本ページはプロモーションが含まれています。
医療用麻薬モルヒネとは?脳内で分泌されるモルヒネと死期との関係も解説
モルヒネとは麻薬でもあり薬でもある
モルヒネという言葉を聞くと、麻薬や末期癌の緩和ケアを連想する人がいます。今回はモルヒネが持つ麻薬としての顔と薬としての顔、そして脳内から分泌されるモルヒネについて解説します。
モルヒネは単なる痛みを忘れさせる麻薬なのか?もしくは痛みを和らげる薬なのか?
たとえ鎮痛剤としてでもモルヒネを使えば、麻薬中毒になるのではないかと不安を覚える人がいます。あるいはかえって寿命を縮めてしまうのではないかと。このようにモルヒネはネガティブなイメージがあります。もともとどんな薬にも毒の部分があり、「毒をもって毒を制す」と言われるように、病気の毒を薬の毒で抑える、つまり薬の毒をうまく使うことで気になる症状を抑えこみます。

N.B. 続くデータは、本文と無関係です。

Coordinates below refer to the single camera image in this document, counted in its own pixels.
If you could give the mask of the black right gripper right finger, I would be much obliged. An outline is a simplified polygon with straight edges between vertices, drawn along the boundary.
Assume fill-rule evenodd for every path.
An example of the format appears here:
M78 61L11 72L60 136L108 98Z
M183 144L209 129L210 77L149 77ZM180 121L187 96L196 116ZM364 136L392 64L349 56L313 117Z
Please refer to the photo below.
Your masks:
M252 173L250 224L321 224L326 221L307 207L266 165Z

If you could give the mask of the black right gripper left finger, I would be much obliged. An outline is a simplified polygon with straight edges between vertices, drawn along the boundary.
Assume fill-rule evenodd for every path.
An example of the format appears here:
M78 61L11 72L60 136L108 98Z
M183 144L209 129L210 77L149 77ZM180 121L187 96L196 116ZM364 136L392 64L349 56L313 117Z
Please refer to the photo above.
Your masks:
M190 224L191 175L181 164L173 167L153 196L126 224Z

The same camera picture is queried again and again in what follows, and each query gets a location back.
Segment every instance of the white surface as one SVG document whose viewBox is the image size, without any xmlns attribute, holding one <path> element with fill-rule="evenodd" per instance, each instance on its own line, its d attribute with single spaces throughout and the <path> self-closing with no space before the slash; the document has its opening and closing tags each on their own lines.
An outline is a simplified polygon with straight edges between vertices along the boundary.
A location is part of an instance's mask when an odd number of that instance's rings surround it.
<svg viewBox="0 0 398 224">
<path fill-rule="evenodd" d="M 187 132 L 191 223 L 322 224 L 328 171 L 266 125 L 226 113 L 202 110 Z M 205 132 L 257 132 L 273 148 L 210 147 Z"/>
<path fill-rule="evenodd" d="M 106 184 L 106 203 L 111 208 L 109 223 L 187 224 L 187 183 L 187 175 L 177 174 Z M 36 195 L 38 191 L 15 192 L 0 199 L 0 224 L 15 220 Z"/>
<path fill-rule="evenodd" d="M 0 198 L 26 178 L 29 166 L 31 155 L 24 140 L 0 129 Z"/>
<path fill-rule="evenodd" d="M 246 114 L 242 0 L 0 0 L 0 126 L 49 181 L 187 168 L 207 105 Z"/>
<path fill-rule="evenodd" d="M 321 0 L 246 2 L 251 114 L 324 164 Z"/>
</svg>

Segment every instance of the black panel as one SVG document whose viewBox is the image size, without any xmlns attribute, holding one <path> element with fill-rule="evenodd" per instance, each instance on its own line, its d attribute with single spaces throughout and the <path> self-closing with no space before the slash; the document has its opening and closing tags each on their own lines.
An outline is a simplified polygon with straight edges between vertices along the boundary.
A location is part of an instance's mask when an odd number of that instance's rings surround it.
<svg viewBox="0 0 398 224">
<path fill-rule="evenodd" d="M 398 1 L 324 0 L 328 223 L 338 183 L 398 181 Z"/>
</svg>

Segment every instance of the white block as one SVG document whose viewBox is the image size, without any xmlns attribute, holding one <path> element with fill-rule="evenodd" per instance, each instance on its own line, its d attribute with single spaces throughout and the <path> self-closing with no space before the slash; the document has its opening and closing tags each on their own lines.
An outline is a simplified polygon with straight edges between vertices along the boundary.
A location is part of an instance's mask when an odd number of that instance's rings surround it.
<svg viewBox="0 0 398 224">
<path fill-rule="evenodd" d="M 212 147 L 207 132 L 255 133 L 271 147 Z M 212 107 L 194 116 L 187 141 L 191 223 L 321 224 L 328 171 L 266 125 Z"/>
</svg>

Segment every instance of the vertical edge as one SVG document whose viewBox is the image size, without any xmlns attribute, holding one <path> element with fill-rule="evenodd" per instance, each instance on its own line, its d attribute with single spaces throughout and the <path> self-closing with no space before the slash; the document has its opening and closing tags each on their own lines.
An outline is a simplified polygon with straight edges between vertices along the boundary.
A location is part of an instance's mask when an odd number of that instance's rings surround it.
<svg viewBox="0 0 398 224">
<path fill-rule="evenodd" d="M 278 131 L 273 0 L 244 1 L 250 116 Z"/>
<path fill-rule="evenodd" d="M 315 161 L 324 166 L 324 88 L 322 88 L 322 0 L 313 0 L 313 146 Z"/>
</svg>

ここではモルヒネを鎮痛剤として使った感想と薬効(薬としての効果)、薬としてどのように作用するのかを解説します。
モルヒネを鎮痛剤として使った感想*₁
実際に首を骨折して鎮痛剤としてモルヒネを使ったことのある人の体験談によれば、モルヒネを投薬されると痛みはやわらいだと言います。でも完全にとれたというわけでもなく、頭の中がフワフワとした感じで、痛みが気にならなかったというのが正直なところのようです。
薬の安全性は薬効量と致死量の関係で決まる
薬の安全性は、薬効量と致死量の差で決まり、差が大きいと薬としての安全性が高いことになります。たとえばカフェインの場合、薬効量を1とすると致死量は100。モルヒネは薬効量を1とすれば致死量は15です。
現代医療においてモルヒネの利用価値が広がった*₂
これまでモルヒネは末期癌の患者に使われると考えられていました。近年は痛みの強さでモルヒネを使うかどうかを判断し、初期の癌でも痛みが強ければ、モルヒネを使って治療を進めます。逆に末期でも痛みがなければ使われません。また癌に限らず手術の後など、一般的な鎮痛剤では痛みがとれないときにも使われます。
モルヒネは苦痛をどう取り除くのか*₃,₂
モルヒネは神経細胞に働き、その表面にある受容体とモルヒネが結合することで、痛みの伝達物質が抑えられます。以前は4時間ごとの服用で、患者の負担を軽くするために少しずつ溶けて効果を発揮するように改良が重ねられました。今では1日に1~2回の服用ですむ徐放剤や3日間効果が持続する貼付剤などがあり、患者の希望に合わせて使われています。
副作用が心配
確かにモルヒネには強い依存性があり、他にもモルヒネを使うことで強い副作用が現れることが心配されます。ここではモルヒネの副作用についてみていきましょう。
呼吸抑制と依存性*₄
モルヒネは延髄の呼吸中枢を抑制し、二酸化炭素に対する反応が低下します。このため呼吸数は少なくなるにも関わらず、本人は息苦しく感じないので注意が必要です。アメリカではモルヒネの使いすぎが問題で、モルヒネやモルヒネと似た薬の過剰投与のために、死亡数が毎年増えているそうです。
呼吸抑制の副作用はまれ
日本は「がん疼痛の薬物療法に関するガイドライン」で、医療として使うモルヒネの量が規定されているので、医師は患者の状態をみながら量を決めます。そのガイドラインによると、医療としてモルヒネを使う場合は、呼吸抑制の副作用はまれです。さらに呼吸抑制の副作用が表れる前には眠気が生じるので、その場合は薬の見直しをするように促しています。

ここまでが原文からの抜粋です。